Moritz Schlick, Questions d'éthique, 1930, VIII, 10, Trad. C. Bonnet, Paris, P.U.F., 2000, p. 168.
"L'idée du bonheur est le type même du malentendu. Pourquoi le bonheur ? Pourquoi faudrait-il que nous soyions heureux ? De quoi pourrait bien se nourrir un sentiment si général, si abstrait, et pourtant si lié à la vie quotidienne ? Quelle que soit l'idée qu'on s'en fait, le bonheur est simplement un accord entre le monde et l'homme ; il est une incarnation. Une civilisation qui fait du bonheur sa quête principale est vouée à l'échec et aux belles paroles. Il n'y a rien qui justifie un bonheur idéal, comme il n'y a rien qui justifie un amour parfait, absolu, ou un sentiment de foi totale, ou un état de santé perpétuelle. L'absolu n'est pas réalisable : cette mythologie ne résiste pas à la lucidité. La seule vérité est d'être vivant, le seul bonheur est de savoir qu'on est vivant.
L'absurdité des généralisations des mythes et des systèmes, quels qu'ils soient, c'est la rupture qu'ils supposent avec le monde vivant. Comme si ce monde-là n'était pas assez vaste, pas assez tragique ou comique, pas assez insoupçonné pour satisfaire aux exigences des passions et de l'intelligence."
J.-M. G. Le Clézio, L'Extase matérielle, Éd. Gallimard, 1967.

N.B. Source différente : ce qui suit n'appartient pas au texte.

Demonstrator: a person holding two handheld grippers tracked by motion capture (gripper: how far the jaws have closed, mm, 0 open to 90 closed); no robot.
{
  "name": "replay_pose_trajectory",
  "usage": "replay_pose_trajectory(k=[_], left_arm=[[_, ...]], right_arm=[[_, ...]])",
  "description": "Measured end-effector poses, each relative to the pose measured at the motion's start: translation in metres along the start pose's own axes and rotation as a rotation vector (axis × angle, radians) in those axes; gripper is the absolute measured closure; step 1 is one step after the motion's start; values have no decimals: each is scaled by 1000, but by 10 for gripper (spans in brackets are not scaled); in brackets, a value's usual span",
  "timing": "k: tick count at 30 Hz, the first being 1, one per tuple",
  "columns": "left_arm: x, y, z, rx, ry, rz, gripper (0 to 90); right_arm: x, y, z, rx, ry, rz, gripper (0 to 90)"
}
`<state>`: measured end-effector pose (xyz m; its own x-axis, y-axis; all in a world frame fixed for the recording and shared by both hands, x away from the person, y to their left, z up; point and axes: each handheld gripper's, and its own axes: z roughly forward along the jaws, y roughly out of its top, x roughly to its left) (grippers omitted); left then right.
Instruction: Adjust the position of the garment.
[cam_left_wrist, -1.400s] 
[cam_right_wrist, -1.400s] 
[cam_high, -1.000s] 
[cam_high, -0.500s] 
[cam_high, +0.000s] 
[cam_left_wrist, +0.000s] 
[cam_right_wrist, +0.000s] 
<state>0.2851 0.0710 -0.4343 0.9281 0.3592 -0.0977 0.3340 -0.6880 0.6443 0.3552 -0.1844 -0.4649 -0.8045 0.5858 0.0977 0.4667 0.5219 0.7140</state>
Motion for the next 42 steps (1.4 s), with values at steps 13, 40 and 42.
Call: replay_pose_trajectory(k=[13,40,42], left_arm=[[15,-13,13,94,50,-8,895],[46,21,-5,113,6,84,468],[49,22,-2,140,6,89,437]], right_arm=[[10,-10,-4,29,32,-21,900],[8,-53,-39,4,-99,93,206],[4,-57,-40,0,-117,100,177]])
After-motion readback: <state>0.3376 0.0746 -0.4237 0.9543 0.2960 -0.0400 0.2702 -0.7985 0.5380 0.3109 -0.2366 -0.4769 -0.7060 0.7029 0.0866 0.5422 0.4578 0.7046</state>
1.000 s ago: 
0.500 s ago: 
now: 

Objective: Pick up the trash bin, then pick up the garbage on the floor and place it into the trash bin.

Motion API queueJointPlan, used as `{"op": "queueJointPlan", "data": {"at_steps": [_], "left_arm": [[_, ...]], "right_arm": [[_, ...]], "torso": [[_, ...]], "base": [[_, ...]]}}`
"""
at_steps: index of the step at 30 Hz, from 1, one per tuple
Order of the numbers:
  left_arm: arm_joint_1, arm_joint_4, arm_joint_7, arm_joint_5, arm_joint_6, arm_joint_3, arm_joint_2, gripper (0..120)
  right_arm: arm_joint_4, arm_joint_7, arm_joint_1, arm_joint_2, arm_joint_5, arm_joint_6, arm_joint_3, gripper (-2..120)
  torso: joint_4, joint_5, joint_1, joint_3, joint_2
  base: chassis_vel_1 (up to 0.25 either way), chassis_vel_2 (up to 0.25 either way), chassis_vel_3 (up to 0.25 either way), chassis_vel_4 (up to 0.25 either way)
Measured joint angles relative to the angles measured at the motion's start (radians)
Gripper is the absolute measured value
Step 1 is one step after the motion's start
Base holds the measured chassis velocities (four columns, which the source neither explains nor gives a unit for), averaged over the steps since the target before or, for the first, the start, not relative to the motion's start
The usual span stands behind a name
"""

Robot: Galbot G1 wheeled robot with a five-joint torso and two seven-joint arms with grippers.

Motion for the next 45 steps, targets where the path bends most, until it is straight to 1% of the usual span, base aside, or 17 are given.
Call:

"Enfin, il est peut-être temps de dire que le "secret" d'une bonne vie, c'est de se moquer du bonheur : ne jamais le chercher en tant que tel, l'accueillir sans se demander s'il est mérité ou contribue à l'édification du genre humain ; ne pas le retenir, ne pas regretter sa perte ; lui laisser son caractère fantasque qui lui permet de surgir au milieu des jours ordinaires ou de se dérober dans les situations grandioses. Bref le tenir toujours et partout pour secondaire puisqu'il n'advient jamais qu'à propos d'autre chose.
Au bonheur proprement dit, on peut préférer le plaisir comme une brève extase volée au cours des choses, la gaieté, cette ivresse légère qui accompagne le déploiement de la vie, et surtout la joie qui suppose surprise et élévation. Car rien ne rivalise avec l'irruption dans notre existence d'un événement ou d'un être qui nous ravage et nous ravit. Il y a toujours trop à désirer, à découvrir, à aimer. Et nous quittons la scène sans avoir à peine goûté au festin".
Pascal Bruckner, L'Euphorie perpétuelle, Essai sur le devoir de bonheur, Livre de poche, 2002, pp. 270-271.